Instructions for the task
Retype, without alteration, each line from the line containing "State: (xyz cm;" to the final line of the records.
[Given records]
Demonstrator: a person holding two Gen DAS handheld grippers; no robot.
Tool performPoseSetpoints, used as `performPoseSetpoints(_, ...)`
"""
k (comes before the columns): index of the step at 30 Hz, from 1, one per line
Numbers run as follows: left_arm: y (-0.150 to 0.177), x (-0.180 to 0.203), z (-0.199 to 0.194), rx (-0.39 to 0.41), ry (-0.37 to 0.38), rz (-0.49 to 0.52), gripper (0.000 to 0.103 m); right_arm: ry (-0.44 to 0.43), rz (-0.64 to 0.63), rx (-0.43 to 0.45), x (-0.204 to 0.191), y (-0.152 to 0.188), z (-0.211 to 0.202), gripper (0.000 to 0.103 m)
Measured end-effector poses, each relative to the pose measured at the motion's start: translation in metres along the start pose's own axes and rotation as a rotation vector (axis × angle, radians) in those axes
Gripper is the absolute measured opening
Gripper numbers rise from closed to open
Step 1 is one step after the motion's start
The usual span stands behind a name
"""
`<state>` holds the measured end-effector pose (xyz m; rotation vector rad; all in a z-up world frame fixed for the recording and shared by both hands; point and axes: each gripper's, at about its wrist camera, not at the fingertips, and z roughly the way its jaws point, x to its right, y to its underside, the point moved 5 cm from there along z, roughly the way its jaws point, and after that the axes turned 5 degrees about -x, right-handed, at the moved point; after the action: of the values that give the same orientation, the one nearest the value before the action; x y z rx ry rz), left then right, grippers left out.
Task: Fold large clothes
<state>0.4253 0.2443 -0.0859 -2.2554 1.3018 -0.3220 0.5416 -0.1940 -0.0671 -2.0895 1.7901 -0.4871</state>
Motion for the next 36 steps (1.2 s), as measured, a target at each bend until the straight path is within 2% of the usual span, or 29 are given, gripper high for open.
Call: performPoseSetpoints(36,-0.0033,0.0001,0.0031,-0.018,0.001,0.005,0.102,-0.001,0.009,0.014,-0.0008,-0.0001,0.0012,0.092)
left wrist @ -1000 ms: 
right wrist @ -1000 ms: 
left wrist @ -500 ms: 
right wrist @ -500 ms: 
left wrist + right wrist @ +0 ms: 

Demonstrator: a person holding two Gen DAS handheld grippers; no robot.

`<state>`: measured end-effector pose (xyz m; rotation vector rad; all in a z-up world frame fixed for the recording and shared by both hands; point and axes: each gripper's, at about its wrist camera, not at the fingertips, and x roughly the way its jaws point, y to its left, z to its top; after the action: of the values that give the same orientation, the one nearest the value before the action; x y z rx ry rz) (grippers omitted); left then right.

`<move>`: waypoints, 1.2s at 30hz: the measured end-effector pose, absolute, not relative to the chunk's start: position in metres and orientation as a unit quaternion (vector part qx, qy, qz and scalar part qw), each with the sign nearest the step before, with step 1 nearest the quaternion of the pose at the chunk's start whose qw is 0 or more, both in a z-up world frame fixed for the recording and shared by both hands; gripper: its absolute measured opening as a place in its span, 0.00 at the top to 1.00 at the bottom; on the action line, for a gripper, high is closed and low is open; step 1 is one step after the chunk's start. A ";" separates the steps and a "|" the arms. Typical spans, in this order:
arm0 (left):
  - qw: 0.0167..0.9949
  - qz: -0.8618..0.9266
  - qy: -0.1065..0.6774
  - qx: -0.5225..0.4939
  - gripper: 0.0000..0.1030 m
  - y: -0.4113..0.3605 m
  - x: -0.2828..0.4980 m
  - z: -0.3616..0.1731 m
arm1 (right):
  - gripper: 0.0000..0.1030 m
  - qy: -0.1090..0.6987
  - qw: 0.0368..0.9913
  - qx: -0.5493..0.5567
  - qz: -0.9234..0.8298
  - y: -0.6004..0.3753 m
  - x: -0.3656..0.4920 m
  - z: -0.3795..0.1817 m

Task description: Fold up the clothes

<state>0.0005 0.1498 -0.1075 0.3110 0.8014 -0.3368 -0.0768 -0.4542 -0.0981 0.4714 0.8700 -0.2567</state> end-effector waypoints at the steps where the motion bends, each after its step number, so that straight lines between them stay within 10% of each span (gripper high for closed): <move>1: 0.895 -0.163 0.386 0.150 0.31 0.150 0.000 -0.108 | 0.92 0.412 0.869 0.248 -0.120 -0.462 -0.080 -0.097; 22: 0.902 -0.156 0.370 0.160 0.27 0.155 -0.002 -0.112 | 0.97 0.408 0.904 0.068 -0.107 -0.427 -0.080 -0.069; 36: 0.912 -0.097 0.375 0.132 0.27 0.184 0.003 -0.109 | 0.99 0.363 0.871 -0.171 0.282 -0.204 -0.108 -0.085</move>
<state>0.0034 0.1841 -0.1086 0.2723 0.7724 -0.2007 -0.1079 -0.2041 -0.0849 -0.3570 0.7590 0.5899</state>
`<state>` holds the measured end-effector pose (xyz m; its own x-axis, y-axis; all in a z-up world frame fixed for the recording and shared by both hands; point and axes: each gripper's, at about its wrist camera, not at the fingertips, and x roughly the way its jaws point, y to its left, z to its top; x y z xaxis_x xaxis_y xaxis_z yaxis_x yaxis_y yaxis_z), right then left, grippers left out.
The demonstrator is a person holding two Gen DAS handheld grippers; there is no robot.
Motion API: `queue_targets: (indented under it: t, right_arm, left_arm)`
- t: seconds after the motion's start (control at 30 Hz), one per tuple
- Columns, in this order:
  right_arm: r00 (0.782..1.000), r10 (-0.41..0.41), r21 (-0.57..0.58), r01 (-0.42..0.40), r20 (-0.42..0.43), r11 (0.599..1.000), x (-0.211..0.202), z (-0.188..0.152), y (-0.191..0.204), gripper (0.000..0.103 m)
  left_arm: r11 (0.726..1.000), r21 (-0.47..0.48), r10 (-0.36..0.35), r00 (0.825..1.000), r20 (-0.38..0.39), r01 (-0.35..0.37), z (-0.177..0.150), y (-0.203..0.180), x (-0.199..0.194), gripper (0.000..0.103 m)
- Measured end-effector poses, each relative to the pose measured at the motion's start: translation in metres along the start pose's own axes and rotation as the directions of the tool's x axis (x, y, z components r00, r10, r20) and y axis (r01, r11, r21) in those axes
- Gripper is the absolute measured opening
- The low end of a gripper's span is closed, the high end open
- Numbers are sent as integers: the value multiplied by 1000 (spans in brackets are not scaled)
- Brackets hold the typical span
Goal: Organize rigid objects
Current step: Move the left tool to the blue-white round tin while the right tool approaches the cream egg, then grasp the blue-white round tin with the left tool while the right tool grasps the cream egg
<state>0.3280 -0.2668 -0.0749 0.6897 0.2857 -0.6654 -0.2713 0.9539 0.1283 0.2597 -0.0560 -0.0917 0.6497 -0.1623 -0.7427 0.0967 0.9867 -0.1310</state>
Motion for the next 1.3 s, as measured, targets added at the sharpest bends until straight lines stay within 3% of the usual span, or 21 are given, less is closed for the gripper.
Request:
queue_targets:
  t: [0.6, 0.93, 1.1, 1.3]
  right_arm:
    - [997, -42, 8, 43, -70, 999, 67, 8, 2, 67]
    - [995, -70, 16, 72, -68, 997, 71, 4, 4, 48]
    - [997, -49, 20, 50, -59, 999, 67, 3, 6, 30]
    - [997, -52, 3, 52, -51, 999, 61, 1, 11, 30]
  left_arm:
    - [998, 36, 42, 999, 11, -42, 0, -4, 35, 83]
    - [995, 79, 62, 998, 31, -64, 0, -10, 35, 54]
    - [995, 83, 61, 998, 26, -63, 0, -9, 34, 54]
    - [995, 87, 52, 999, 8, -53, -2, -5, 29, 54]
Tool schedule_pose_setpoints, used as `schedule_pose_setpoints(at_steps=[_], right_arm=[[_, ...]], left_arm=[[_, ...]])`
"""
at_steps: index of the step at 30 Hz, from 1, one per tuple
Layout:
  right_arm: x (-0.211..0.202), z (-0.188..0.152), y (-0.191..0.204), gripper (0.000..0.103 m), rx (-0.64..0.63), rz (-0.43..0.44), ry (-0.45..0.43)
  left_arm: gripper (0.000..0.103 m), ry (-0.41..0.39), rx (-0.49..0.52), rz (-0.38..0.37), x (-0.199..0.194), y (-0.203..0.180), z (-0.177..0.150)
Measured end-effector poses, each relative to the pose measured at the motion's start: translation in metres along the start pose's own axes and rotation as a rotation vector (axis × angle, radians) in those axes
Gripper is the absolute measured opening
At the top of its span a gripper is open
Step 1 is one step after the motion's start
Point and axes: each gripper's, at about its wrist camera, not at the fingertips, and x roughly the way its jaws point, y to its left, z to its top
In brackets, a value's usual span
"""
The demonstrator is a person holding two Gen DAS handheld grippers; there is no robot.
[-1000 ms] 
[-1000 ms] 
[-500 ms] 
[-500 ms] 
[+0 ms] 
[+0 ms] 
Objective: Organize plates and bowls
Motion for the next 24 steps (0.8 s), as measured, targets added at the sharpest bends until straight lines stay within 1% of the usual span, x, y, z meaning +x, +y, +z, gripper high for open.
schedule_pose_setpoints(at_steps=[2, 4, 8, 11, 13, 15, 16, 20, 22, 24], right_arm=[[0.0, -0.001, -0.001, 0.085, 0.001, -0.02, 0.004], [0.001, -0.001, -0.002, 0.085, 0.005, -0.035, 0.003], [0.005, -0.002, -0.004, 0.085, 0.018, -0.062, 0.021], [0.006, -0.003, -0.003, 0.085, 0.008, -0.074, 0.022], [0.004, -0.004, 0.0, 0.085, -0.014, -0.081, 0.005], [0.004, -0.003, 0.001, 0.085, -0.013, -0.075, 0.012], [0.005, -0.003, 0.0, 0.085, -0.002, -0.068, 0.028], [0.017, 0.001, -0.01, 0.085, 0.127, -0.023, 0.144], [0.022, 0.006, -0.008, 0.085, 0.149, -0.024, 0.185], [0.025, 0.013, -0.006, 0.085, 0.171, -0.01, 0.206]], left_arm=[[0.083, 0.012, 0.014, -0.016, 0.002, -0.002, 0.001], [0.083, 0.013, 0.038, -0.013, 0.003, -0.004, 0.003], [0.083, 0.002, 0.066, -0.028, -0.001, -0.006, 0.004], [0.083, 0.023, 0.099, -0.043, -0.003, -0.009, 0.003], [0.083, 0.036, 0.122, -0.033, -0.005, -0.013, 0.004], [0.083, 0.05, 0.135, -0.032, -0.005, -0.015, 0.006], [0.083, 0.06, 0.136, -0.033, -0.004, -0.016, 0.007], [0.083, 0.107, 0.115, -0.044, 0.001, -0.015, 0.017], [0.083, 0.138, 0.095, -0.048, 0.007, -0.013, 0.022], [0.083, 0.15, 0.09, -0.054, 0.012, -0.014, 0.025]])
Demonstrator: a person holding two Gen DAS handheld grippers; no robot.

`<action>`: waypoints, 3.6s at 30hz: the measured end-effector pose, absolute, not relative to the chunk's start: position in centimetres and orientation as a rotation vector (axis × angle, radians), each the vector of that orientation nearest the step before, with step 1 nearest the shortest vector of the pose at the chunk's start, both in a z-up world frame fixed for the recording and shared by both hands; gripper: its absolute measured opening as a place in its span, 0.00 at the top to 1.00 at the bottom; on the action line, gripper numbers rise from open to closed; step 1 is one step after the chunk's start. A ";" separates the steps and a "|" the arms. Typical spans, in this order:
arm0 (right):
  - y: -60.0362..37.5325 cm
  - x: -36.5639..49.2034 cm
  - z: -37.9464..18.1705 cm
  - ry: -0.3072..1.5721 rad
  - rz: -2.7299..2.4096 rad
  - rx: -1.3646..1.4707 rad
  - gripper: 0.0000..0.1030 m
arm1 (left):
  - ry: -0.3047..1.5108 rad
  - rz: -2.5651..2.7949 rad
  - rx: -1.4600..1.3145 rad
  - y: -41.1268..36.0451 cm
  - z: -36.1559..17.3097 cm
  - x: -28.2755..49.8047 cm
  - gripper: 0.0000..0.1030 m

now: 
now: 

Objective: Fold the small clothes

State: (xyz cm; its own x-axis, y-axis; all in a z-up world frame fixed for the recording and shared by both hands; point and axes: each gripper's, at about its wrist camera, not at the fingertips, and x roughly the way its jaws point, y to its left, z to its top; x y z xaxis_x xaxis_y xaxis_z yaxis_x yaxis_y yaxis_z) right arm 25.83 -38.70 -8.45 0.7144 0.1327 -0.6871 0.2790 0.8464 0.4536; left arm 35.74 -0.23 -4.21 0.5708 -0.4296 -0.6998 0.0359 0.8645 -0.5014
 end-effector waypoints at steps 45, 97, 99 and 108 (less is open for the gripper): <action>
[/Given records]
Exercise response
State: (xyz cm; its own x-axis, y-axis; all in a z-up world frame fixed for the recording and shared by both hands; point and axes: each gripper's, at about its wrist camera, not at the fingertips, and x roughly the way its jaws point, y to its left, z to its top; x y z xaxis_x xaxis_y xaxis_z yaxis_x yaxis_y yaxis_z) right arm 25.83 -38.70 -8.45 0.7144 0.1327 -0.6871 0.2790 0.8464 0.4536; left arm 35.74 -0.23 -4.21 0.5708 -0.4296 -0.6998 0.0359 0.8645 -0.5014
 end-effector waypoints at steps 45, 97, 99 and 108 (less is open for the gripper): <action>

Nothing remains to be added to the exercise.